Il Napoli sta vivendo un periodo non dei migliori. Il rendimento altalenante può dipendere solo dalle assenze o c’è anche dell’altro?

«Beh, questo per i motivi che conosciamo è un anno particolare un po’ per tutti. Non voglio dare la colpa solo agli infortuni perché è un problema che comunque si stanno trovando ad affrontare anche altre squadre, pur se è ovvio che in questa situazione Gattuso è stato penalizzato dal non aver potuto dare continuità alla formazione titolare. In questo momento mi sembra che a Napoli manchi un po’ di entusiasmo, e sicuramente si sente anche l’assenza dei tifosi allo stadio, perché il pubblico di Fuorigrotta è sempre un fattore in grado di fare la differenza. Ad ogni modo, però, il Napoli è ancora in lotta per la zona Champions, ed anche in Europa League, nonostante la sconfitta nell’andata col Granada, il discorso non è chiuso».

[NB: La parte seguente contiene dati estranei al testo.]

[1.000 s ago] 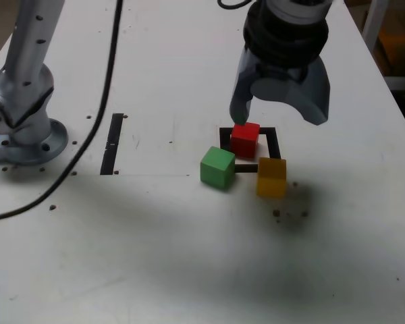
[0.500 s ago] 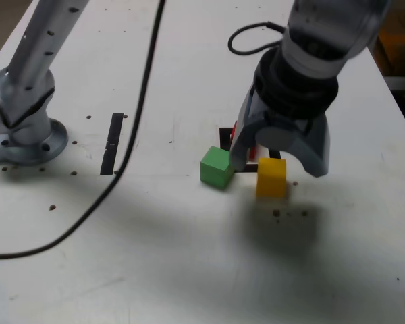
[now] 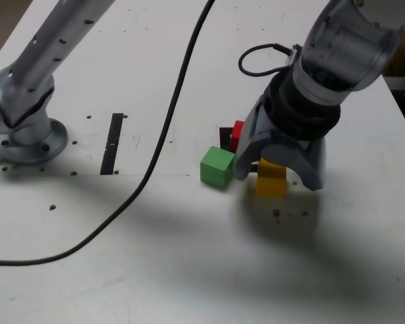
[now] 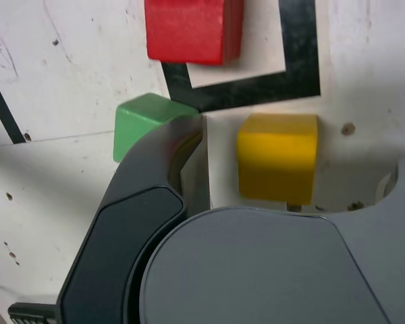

Qual è il suo giudizio sull’attacco azzurro attuale ed in particolare su Osimhen?

«Considerando il valore dei singoli giocatori del reparto offensivo, il Napoli sicuramente poteva far meglio. C’è da dire che però i partenopei devono fare a meno da mesi di Mertens ed anche Osimhen tra Covid ed infortunio lo abbiamo visto poco; sicuramente il Napoli ha pagato delle assenze prolungate così importanti in quello che sulla carta doveva essere il suo reparto più forte. Come ho avuto modo di dire anche in passato, in ogni caso, il numero nove è un ottimo giocatore e credo che potrà fare davvero bene in maglia azzurra».

Dopo la carriera da calciatore lei ha intrapreso quella di procuratore. C’è qualche giovane particolarmente interessante tra i suoi assistiti?

«Sì, dopo aver appeso le scarpette al chiodo ho iniziato questo nuovo percorso professionale che mi ha sempre affascinato, e l’ho fatto con la Fedele Management e Gaetano Fedele, che conosco da più di vent’anni. Di ragazzi interessanti ce ne sono molti, però preferisco non fare nomi perché è una fase particolare in cui più lasciamo questi ragazzi tranquilli e meglio cresceranno. Posso dire, comunque, che nella nostra scuderia abbiamo delle “piccole piantine” che possono crescere bene».